Commenting on the DPA agreement, the SFO’s director Lisa Osofsky said Serco Geografix had “engaged in a concerted effort to lie to the Ministry of Justice in order to profit unlawfully at the expense of UK taxpayers”.

In a statement Serco’s group chief executive Rupert Soames said the business was “mortified, embarrassed and angry” over what happened. He added, “Serco understated the level of profitability of its electronic monitoring contract in its reports to the Ministry of Justice. Serco apologised unreservedly at the time, and we do so again.”

According to Soames, “the management and culture of Serco, and the transparency with which we conduct our affairs have changed beyond all recognition, and we are pleased that this has been acknowledged by both the SFO and by the government.”

Serco’s reforms, the company said, included rewriting its system of management control and strengthening its bidding, contract management, internal audit and management assurance processes.

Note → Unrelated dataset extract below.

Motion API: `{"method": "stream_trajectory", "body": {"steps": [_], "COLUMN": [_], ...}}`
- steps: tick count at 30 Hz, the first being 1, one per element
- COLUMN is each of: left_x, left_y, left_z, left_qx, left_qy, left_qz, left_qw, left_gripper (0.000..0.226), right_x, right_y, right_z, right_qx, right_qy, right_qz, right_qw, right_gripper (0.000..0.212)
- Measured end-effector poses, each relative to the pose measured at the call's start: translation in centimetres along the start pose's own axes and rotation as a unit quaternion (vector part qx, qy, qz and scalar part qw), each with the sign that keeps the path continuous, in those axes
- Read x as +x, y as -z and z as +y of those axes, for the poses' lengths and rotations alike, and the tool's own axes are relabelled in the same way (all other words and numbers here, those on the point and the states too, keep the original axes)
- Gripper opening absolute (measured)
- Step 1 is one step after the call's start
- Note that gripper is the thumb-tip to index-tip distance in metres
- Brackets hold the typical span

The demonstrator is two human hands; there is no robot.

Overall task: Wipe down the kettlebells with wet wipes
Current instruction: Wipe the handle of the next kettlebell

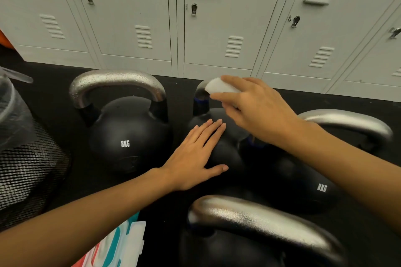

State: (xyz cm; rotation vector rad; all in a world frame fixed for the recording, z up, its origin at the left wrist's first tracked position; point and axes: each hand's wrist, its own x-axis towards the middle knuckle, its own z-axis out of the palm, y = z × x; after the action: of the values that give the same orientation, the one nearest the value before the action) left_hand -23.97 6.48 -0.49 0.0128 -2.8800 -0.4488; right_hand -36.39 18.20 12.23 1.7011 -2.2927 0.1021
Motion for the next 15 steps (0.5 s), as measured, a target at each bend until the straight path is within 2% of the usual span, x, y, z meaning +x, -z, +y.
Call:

It’s been a torrid few years for Serco. Between 2013 and 2015, the company issued four profits warnings and the company appeared in the Paradise Papers leaks. But things have stabilised somewhat under the leadership of Soames, a grandson of Winston Churchill.

In its 2018 full-year accounts, Serco bounced back from several years of declining revenues and profits, posting an operating profit of £80.5m.

Severe reprimand for Deloitte

The Serco Geografix fallout has also washed up on Deloitte’s shore. The FRC has fined reprimanded the Big Four firm and an audit partner for the audit of the financial statements of Serco Geografix Limited for the years ended 31 December 2011 and 2012.

Both Deloitte and Helen George, the partner in question, admitted to misconduct. Both parties, the FRC stated, “failed to act in accordance with the Fundamental Principle of Professional Competence and Due Care”. The particularities of the misconduct were not divulged.

Deloitte has been fined £6,500,000 (discounted for settlement to £4,225,000) and been severely reprimanded. George has been fined £150,000 (discounted for settlement to £97,500) and also received a severe reprimand.

In addition, the FRC statement read, “Deloitte has arranged for all its audit staff to undergo a training programme (designed to the satisfaction of the FRC) aimed at improving the behaviour that is the subject of the Misconduct”.